The other night, as part of my ongoing but recently revitalized effort to scourge our pantry and freezer, I used some
overly long-frozen tempeh bacon to make a “California burger.” [Isn’t that what restaurants always name a burger with avocado on it?]
Of course, you can’t see the avocado in this photo, but it was there, under the lettuce. The patty was a Quorn vegan burger that was also floating around the freezer. [Sidenote: these patties are mediocre at best and they also smell really strongly, and not in a good way, if you microwave them. I don’t particularly recommend them. Also, Quorn, why is like 99% of your stuff not vegan? Possibly take a look at the market and reevaluate who your core audience really is.] The bun was from Trader Joe’s and also had been living in–you guessed it!–the freezer.
Anyway, it was a very tasty burger, and I was really pleased with how well the tempeh bacon froze and reheated in my cast iron skillet. And I think I should buy some more of it.
Finally, the other day I made a curry because, also in line with the kitchen cleanout, I had the following items that needed to be used ASAP: a sweet potato, a red bell pepper, one broccoli crown, and a package of…wait for it…tempeh (the SoyBoy 5 Grain variety).
And whaddya know, I liked it! A rich, silky curry recipe like this could warm me up to just about anything.

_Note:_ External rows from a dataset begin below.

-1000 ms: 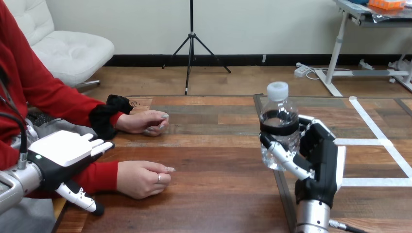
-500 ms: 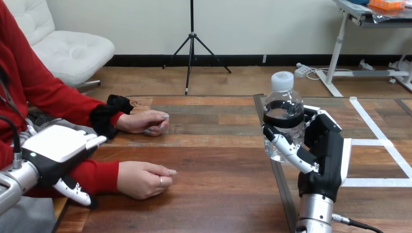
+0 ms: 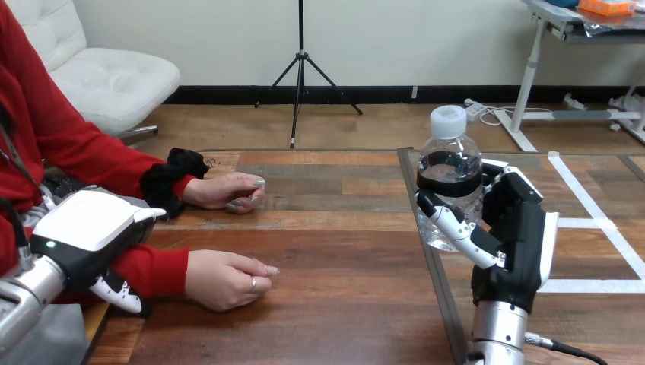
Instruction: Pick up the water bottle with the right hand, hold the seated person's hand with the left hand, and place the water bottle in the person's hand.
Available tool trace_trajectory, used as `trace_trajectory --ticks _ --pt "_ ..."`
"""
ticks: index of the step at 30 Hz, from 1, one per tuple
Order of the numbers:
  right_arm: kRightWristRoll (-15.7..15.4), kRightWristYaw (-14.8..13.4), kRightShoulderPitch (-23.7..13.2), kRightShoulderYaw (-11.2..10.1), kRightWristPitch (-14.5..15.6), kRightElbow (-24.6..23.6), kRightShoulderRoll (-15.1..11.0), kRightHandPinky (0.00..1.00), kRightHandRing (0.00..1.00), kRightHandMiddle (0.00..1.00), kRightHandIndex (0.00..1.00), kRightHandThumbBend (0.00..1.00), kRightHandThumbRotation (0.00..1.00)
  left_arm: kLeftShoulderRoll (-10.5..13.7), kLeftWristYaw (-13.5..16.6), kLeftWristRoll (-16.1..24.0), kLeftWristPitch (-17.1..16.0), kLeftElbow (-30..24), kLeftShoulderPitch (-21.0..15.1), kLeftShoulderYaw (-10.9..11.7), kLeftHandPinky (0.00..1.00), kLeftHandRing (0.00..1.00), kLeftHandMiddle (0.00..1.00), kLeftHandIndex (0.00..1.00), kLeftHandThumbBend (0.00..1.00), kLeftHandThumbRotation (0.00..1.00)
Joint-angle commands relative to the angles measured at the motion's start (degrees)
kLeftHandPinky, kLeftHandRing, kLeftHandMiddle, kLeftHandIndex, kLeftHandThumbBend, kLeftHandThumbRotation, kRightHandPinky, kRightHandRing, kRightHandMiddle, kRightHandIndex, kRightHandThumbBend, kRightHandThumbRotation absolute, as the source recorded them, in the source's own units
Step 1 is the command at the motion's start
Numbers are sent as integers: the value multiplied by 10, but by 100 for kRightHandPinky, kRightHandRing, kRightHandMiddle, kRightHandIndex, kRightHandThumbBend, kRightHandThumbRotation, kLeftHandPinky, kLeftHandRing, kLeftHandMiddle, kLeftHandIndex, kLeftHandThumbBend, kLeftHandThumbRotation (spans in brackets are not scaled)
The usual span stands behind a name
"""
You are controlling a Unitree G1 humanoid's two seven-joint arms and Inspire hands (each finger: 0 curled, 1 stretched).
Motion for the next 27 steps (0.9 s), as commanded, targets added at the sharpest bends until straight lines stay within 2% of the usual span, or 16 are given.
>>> trace_trajectory --ticks 1,10,13,27 --pt "-5 3 -12 6 -14 -48 2 33 39 46 46 76 0 -19 21 -22 9 8 2 13 60 63 70 75 84 21" --pt "-11 0 -2 9 -10 -72 4 32 38 46 46 75 0 -26 28 -34 16 10 6 11 54 55 60 66 76 15" --pt "-4 5 1 10 -8 -79 6 31 38 46 46 74 0 -28 32 -35 17 10 7 11 51 51 56 62 75 15" --pt "-2 11 10 16 -5 -101 9 31 37 46 46 74 0 -31 42 -37 17 12 7 8 41 42 48 57 72 16"
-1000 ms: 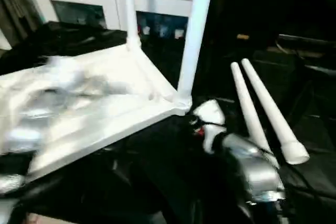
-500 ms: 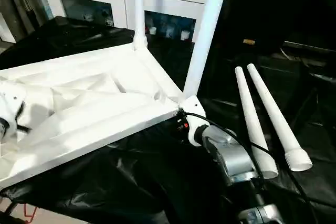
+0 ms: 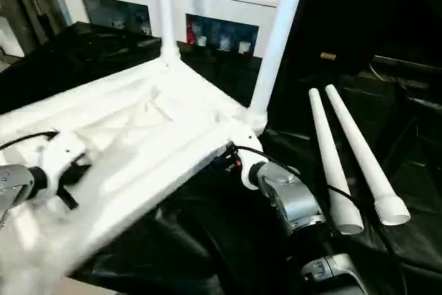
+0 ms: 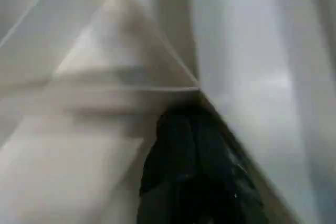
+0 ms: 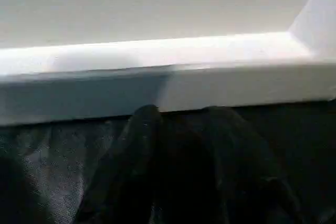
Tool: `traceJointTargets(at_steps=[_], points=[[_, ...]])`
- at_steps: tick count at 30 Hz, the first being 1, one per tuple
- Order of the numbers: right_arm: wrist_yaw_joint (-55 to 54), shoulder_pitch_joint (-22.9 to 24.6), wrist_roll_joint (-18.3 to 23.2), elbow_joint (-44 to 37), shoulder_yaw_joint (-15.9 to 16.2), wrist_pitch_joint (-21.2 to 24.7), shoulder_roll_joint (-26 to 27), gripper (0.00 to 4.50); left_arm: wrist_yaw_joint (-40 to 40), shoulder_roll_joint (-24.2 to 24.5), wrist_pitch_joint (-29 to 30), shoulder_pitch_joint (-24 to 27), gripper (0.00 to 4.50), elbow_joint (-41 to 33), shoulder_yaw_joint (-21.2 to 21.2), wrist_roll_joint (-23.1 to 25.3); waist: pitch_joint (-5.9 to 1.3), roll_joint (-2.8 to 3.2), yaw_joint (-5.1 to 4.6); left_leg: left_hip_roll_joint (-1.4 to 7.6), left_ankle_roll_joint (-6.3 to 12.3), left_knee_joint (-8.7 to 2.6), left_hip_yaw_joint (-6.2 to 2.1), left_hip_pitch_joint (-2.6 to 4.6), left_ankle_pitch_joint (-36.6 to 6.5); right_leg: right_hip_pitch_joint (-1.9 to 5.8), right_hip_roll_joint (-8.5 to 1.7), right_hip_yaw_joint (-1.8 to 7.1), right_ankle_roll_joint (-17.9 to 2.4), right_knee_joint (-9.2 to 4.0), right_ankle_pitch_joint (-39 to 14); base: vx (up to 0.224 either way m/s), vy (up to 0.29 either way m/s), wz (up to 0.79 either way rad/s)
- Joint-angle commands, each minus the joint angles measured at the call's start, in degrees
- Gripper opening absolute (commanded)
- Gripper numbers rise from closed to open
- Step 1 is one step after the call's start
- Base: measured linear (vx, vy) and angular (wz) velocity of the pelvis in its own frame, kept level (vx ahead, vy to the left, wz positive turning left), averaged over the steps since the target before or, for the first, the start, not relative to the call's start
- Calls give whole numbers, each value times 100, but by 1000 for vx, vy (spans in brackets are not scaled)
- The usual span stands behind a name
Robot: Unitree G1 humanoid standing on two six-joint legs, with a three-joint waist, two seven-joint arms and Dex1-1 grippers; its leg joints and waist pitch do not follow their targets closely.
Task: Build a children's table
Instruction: Rotate table base
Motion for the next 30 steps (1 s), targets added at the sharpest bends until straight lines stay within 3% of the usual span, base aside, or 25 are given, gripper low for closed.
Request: traceJointTargets(at_steps=[1,6,9,10,12,13,14,15,16,18,20,21,25,30], points=[[37,-142,10,19,-9,-103,46,129,-452,-134,-72,-154,0,-191,-426,-320,-341,110,-2,109,-254,-464,-61,169,-1530,187,-208,229,-1111,-359,-1195,0,0,0],[30,-125,-17,5,-60,-127,-10,91,-600,-574,-152,-737,0,139,-712,-405,-338,106,-17,96,-312,-452,-48,173,-1601,183,-204,252,-1062,-385,-1300,0,0,0],[17,-68,-16,-69,-104,-109,-74,65,-435,-1108,-418,-1317,0,705,-852,-315,-358,134,-26,85,-314,-439,-65,136,-1473,228,-206,241,-1037,-379,-1218,0,0,0],[9,-50,-17,-87,-115,-108,-90,58,-340,-1270,-537,-1489,0,922,-869,-275,-374,104,-21,73,-289,-412,-44,155,-1448,218,-196,245,-1036,-387,-1161,0,0,0],[1,-24,-22,-119,-146,-105,-111,24,-151,-1537,-735,-1793,0,1344,-888,-239,-370,106,-23,73,-268,-420,-56,124,-1421,244,-205,242,-1046,-390,-1160,0,0,0],[1,-24,-22,-119,-146,-105,-111,24,-151,-1537,-735,-1793,0,1344,-888,-239,-384,104,-24,70,-269,-411,-64,113,-1384,263,-205,232,-1040,-380,-1125,0,0,0],[-27,-18,-36,-135,-184,-102,-120,24,-52,-1774,-889,-2048,0,1725,-880,-269,-380,183,-32,75,-258,-409,-70,116,-1364,257,-210,237,-1075,-371,-1051,0,0,0],[-48,-9,-44,-152,-218,-99,-135,14,81,-1930,-1007,-2200,0,1972,-872,-252,-400,129,-45,63,-245,-392,-63,113,-1325,276,-193,226,-1084,-375,-954,0,0,0],[-71,-6,-52,-164,-244,-100,-145,6,197,-2043,-1105,-2312,0,2168,-863,-230,-407,162,-37,62,-243,-382,-63,130,-1298,267,-191,228,-1116,-363,-868,0,0,0],[-98,1,-54,-189,-282,-97,-166,6,391,-2171,-1225,-2445,0,2424,-851,-170,-405,139,-40,58,-173,-376,-59,106,-1243,290,-189,225,-1164,-365,-754,0,0,0],[-153,25,-55,-288,-380,-74,-215,6,771,-2378,-1481,-2694,0,2959,-814,-41,-422,168,-36,57,-96,-354,-58,108,-1111,306,-184,220,-1216,-355,-548,0,0,0],[-190,52,-61,-393,-438,-38,-251,6,929,-2447,-1562,-2765,0,3123,-789,-1,-420,189,-26,48,-59,-345,-59,101,-1065,315,-182,219,-1247,-344,-469,0,0,0],[-437,120,-107,-757,-618,95,-329,6,1172,-2579,-1660,-2749,0,3141,-666,-53,-421,174,-22,68,62,-339,-57,93,-1018,328,-203,212,-1315,-344,-546,0,0,0],[-874,151,134,-1650,-1257,587,-352,6,2068,-2831,-2402,-2424,0,2846,-198,-145,-406,222,-25,79,65,-351,-65,97,-1124,334,-178,209,-1264,-370,-634,0,0,0]])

Tempeh Sweet Potato Curry, adapted from a free recipe for “Tempeh Curry with Sweet Potatoes and Green Beans” I once picked up in a Whole Foods somewhere
Makes 4 to 6 servings
Easy variation for gluten-free and soy-free
1 + 1/2 cup vegetable broth (or water), separated
1 medium yellow onion, diced
2 cloves garlic, finely chopped
1 tbsp. freshly grated ginger
1 tbsp. curry powder
2 tsp. ground cumin
1 package of tempeh (8 oz.), cubed (and pre-steamed if desired…see recipe note)
1 13.5-oz. can light coconut milk
1 large sweet potato, peeled and cut into 1/2-inch chunks
1 crown broccoli, cut into small florets (use the stems too!)
1 red bell pepper, diced or cut into small strips
1/4 tsp. sea salt
(optional) a few tablespoons of chopped cilantro
(optional) a few dashes of cayenne pepper (how much will depend on your personal tastes plus how hot your curry powder is)
Bring 1/2 cup vegetable broth to a simmer in a large, deep skillet over medium-high heat. Add onion, garlic, and ginger and cook until onion is tender (about 5 minutes), stirring occasionally.
Stir in curry and cumin and cook for 1 minute.
Add coconut milk, potatoes, tempeh, and remaining 1 cup broth. Bring to a boil. Reduce heat to medium-low, cover, and cook 10 minutes. Stir in broccoli and bell pepper and return to a simmer, uncovered. Cook about 5-10 minutes longer, until potatoes and broccoli are tender. Stir in salt and optional cilantro and cayenne.
Serve over cooked brown or basmati rice. Enjoy!
Recipe note: Some people like to steam their tempeh before adding it to a recipe like this, to draw out some of the bitterness. To do this, simply cut the block of tempeh in half and place in a steamer basket over a pot with a little bit of boiling water in it, cover, and steam for 15 minutes or until tender. Remove tempeh and set aside until it is cool enough to cut into cubes.
Variation: You can also make this recipe with tofu in place of tempeh (keeping in mind that you won’t need to add it until near the end of the cooking process), or with veggies only! This would be useful for those avoiding gluten and/or soy.
How do you feel about tempeh?
What foods you have tried and struggled to like?